## ACTIVITY
Print this span of the material below exactly: the line with "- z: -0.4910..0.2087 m", the line with "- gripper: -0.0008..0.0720", and every line between them, but nothing else.

----

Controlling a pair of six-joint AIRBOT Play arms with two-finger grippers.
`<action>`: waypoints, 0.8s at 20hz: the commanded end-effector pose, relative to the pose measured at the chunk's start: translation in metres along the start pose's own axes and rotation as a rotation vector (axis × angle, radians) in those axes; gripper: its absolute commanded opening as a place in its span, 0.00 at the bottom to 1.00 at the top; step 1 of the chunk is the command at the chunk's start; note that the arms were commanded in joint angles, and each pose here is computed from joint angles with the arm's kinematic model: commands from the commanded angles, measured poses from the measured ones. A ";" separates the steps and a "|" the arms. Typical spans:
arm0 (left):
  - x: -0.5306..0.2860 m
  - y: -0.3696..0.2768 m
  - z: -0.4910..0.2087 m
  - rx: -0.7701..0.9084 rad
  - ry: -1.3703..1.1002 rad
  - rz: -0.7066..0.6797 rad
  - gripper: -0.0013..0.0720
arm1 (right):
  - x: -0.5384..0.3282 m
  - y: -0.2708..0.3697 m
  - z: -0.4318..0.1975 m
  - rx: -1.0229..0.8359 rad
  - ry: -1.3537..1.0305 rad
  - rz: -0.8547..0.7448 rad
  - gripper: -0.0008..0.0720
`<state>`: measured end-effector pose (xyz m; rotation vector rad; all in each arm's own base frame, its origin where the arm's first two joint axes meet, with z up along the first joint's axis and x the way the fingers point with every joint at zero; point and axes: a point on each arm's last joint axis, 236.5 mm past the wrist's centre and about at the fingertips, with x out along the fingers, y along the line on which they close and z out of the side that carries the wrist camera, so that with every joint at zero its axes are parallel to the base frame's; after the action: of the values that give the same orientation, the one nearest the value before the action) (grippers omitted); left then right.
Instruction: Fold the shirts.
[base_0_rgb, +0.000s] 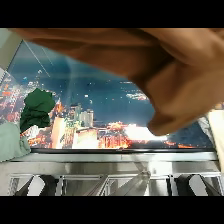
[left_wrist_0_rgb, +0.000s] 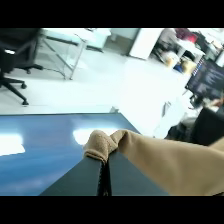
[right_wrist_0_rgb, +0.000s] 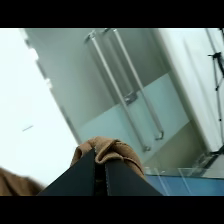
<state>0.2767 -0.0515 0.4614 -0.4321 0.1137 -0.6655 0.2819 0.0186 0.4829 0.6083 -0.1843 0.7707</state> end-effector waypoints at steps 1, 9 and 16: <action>0.007 0.009 -0.018 -0.114 0.029 -0.052 0.04 | -0.003 -0.013 0.012 0.008 -0.030 -0.050 0.04; 0.018 -0.025 -0.033 -0.064 0.153 -0.186 0.04 | -0.004 0.012 -0.024 0.051 0.126 0.052 0.04; 0.002 -0.005 -0.045 -0.030 0.195 -0.035 0.04 | 0.000 0.022 -0.060 0.089 0.244 -0.054 0.04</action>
<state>0.2555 -0.0859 0.4404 -0.3925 0.2370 -0.7912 0.2493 0.0653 0.4666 0.5718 -0.0173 0.8761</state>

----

## OUTPUT
  - z: -0.4910..0.2087 m
  - rx: -0.7701..0.9084 rad
  - ry: -1.3703..1.1002 rad
  - rz: -0.7066..0.6797 rad
  - gripper: -0.0013..0.0720
arm1 (right):
  - x: -0.5384..0.3282 m
  - y: -0.2708..0.3697 m
  - z: -0.4318..0.1975 m
  - rx: -1.0229..0.8359 rad
  - ry: -1.3537..1.0305 rad
  - rz: -0.8547..0.7448 rad
  - gripper: -0.0008..0.0720

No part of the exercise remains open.